Fighting inflammation: New reasons to follow old rules
Along with reconsidering which cooking oil you use and steering clear of trans fats, you can snuff out inflammation in your body even further by adhering to some familiar advice. People who keep their weight down, avoid saturated fat, and eat plenty of fruits and vegetables live longer for many reasons. One of them, scientists now know, is that these steps help reduce inflammation. Following a bit of newer advice—choosing your carbohydrates wisely—seems to help, too.
Watch your weight
Scientists now know that fat cells do more than simply add flab to your hips and thighs. They constantly churn out proteins that affect your health, including several that promote inflammation.

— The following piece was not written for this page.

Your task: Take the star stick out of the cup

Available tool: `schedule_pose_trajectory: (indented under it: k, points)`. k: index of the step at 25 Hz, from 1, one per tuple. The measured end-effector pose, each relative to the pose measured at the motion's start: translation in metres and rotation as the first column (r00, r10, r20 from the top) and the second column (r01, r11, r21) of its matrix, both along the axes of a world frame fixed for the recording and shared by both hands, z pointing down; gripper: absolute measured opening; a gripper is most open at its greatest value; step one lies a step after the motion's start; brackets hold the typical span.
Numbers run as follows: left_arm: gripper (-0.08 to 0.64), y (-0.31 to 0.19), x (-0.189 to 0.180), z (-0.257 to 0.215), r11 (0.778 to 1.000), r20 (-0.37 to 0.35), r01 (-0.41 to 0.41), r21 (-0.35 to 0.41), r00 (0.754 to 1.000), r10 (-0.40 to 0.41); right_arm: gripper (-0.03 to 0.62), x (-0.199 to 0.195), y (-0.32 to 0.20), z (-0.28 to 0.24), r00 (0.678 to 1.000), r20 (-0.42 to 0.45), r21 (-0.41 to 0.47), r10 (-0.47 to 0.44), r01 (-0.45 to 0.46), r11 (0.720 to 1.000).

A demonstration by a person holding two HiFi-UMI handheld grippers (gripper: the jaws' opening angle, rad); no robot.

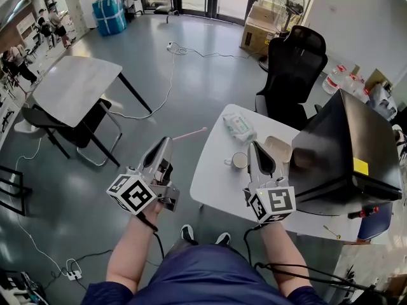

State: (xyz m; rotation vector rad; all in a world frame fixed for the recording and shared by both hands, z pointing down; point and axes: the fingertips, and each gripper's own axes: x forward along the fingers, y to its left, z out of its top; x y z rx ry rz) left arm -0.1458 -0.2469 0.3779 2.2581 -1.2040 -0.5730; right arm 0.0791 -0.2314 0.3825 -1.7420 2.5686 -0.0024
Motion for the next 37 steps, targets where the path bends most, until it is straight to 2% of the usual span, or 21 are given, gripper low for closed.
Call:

One study of 16,000 adults found that obese males were twice as likely to have elevated levels of inflammation compared to normal-size men. Obese women were six times more likely than slender women to have high CRP levels. Many scientists now believe that inflammation is a key reason people who struggle with weight suffer disproportionately from heart disease and diabetes.
Fortunately, shedding pounds appears to lower inflammation. In one 2006 study, for example, women who lost an average of 13 pounds lowered their CRP levels by an impressive 41 percent.
Give up hamburgers
You already know that the saturated fat in marbled meats and whole milk raises cholesterol, but it also increases inflammation, too. That’s because meat and dairy foods contain arachidonic acid, a type of omega-6 fatty acid that the body uses to form inflammatory proteins. What’s more, people who eat diets rich in saturated fats tend to pack on pounds in the midsection, giving them an apple-shaped silhouette. Studies in lab animals and humans suggest that this abdominal fat produces the most inflammation.
If you need to lose a few pounds, chalk up yet another reason to eat more fish and flax. Several studies show that circulating levels of chemicals that promote inflammation drop when overweight people consume omega-3 fatty acids.